A few bits of interesting news via Publisher's Lunch and Publishers' Marketplace daily deals.
Laura Bradford, Bradford Literary agency made a romance deal with Cindy Hwang at Berkley. In case you are not familiar with the agency, check it out (Link to the right). She reps romance of a wide variety.
More news on the agency musical chairs front via Publisher's Lunch:
Jenny Rappaport has separated with her prior partner, Lori Perkins, to start her own literary agency, The Rappaport Agency. She'll specialize in: science fiction and fantasy, YA and romance. The link to the agency site is at right, and check out Jenny's blog to get to know her.
Meanwhile at Lori's establishment, the L. Perkins Agency, they will continue to focus on erotica and chick lit, horror and pop culture, and employee Marsha Philitas has been promoted to Senior Literary Agency. (Lori's Blogger profile link is at right.) You've probably heard of or seen her blog, Agent In The Middle. Check it out!

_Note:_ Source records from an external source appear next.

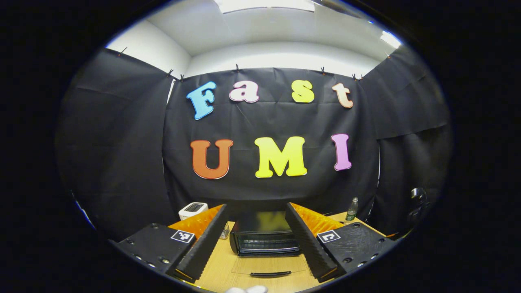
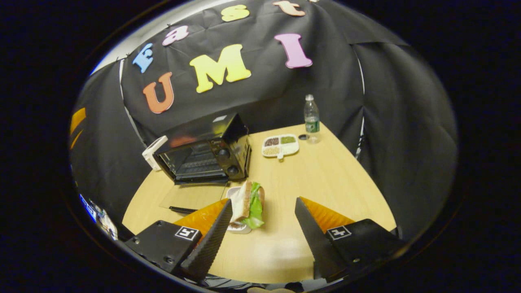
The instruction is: Open the electric oven with the left hand, put the food in, and close the electric oven.
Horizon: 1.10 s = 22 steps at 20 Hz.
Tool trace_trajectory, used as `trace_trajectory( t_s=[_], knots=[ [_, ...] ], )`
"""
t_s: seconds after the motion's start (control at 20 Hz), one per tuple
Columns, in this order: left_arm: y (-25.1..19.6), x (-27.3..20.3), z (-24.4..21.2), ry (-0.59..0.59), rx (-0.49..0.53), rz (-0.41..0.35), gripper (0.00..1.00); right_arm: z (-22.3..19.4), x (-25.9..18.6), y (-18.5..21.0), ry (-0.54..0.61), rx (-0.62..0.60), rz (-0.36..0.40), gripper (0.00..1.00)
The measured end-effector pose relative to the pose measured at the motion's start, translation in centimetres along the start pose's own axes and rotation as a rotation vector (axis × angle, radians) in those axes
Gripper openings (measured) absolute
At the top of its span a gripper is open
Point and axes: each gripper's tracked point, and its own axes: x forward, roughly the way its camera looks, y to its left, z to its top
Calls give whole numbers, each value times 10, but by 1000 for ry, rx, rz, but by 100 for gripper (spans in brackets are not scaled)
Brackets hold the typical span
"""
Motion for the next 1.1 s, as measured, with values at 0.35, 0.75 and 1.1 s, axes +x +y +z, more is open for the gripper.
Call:
trace_trajectory(
  t_s=[0.35,0.75,1.1],
  knots=[
    [-1,1,-5,23,48,5,94,-17,52,20,156,36,132,94],
    [0,11,-17,63,48,31,94,-28,100,32,359,134,257,87],
    [-3,24,-29,106,52,25,94,-31,110,32,436,246,299,51]
  ],
)
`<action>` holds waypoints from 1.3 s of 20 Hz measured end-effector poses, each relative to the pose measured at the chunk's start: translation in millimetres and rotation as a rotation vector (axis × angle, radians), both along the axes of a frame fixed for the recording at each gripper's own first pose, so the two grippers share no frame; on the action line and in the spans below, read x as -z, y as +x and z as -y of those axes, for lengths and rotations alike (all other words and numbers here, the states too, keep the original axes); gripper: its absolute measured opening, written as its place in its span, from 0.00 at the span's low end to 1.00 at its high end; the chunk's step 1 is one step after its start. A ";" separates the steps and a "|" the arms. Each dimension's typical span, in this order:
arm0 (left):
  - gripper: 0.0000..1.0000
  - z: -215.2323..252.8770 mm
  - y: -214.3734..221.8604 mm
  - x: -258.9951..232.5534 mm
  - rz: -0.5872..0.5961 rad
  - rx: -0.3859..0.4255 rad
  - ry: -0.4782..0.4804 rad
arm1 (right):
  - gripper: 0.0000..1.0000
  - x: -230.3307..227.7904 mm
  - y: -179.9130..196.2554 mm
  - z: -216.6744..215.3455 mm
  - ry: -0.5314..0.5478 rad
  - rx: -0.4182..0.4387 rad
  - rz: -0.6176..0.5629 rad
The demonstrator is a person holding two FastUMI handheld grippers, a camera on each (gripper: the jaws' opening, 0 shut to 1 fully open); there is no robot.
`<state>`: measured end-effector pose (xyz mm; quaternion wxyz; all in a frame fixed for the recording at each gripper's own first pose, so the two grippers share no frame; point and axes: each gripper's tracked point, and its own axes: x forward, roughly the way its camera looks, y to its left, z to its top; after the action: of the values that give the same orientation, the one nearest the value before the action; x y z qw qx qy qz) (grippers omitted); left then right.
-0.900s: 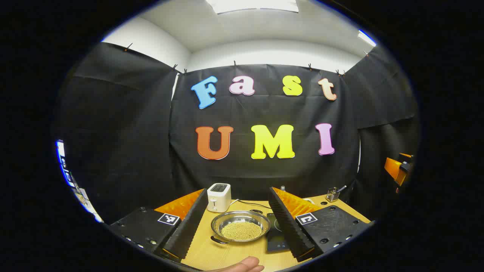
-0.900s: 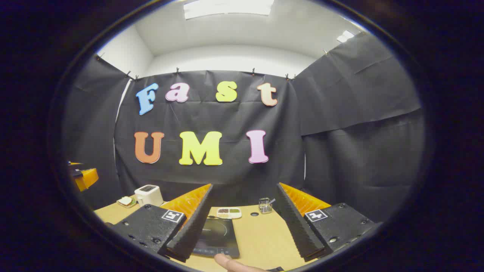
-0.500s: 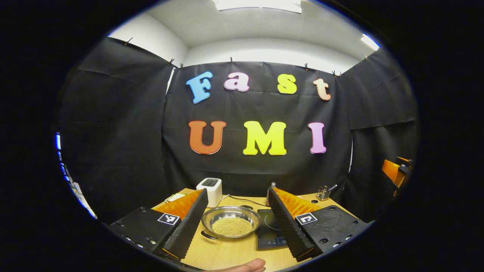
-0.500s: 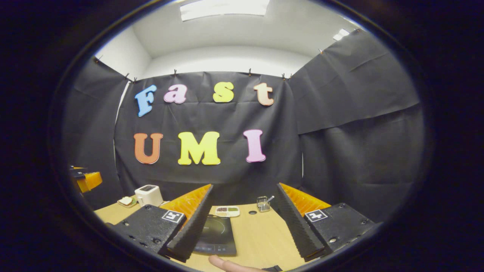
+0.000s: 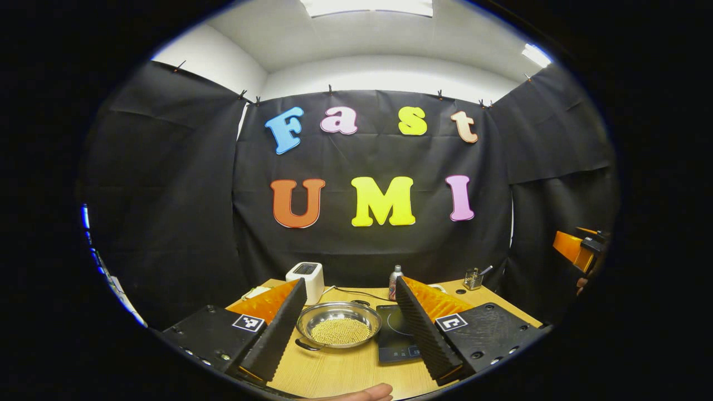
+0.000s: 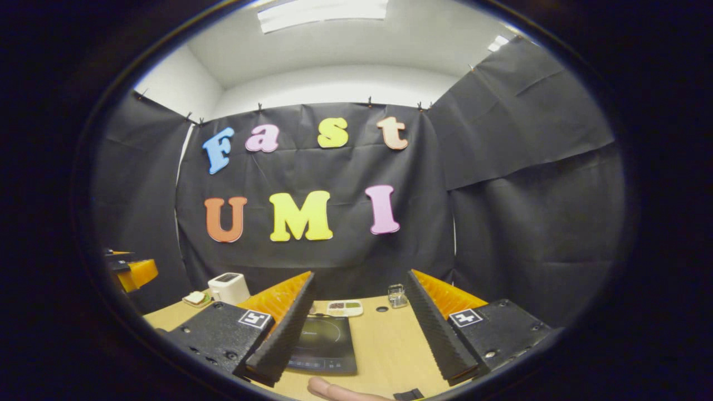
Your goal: First push the handle of the pot to place it horizontally, then grasp the pot with both hands and set it on the induction cooktop.
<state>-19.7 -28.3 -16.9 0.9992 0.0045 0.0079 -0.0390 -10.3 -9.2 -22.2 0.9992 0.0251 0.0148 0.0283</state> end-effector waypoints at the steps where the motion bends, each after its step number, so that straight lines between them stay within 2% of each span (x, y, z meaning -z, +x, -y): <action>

I'm going to harp for a bit on Publicity/Marketing/Author Promo. It's my blog and its my soapbox, so there.
I've recently seen some discussions on some author loops regarding the RWA "recognition" of publishers, and the RWA imposed standard for an author to achieve PAN status, which is a $1,000 advance or earning of royalties. Debate ensued about the pros and cons of traditional publishers versus E-publishers vis a vis how much money you get from either.
What was missing from the discussion was the acknowledgement that it is going to be the author's job to promote and market her own book. Regardless of publisher, unless you are one of those bestselling types, you're pretty much on your own. In addition to the quality of the book, any title is going to move based on the author's willingness to push/promote/announce it. Don't know much about marketing, beyond post cards and bookmarks, freebie pen giveaways and book trailers?
My one word of advice: LEARN.
The voracious reading public can't buy something they don't know exists.
Make sure you know how a good website works (pretty is not all you need). Make sure you know about compiling a list of contacts. Make sure you're reaching out not just to WRITER communities, but to READING communities. Announcing your book to everyone in RWA is nice, but those folks are busy writing and they'll cheer you on, but you want readers who are going to buy this book, and the next, and the next, .... and so one.
So take some time from your writing life and dedicate it to the art of marketing:
Here are a couple of titles to help:
PUBLICIZE YOUR BOOK: An Insider's Guide to Getting Your Book the Attention It Deserves by Jacqueline Deval
HOW TO SAY IT: Marketing with New Media by Lena Claxton and Alison Woo (while this book addresses small businesses of all sorts, they specifically state that writers are one of the top types of "small businesses", according to the IRS. So with some focus you can fine-tune the techniques to apply to your writing career.
More on this tomorrow, from the chilly Big Apple.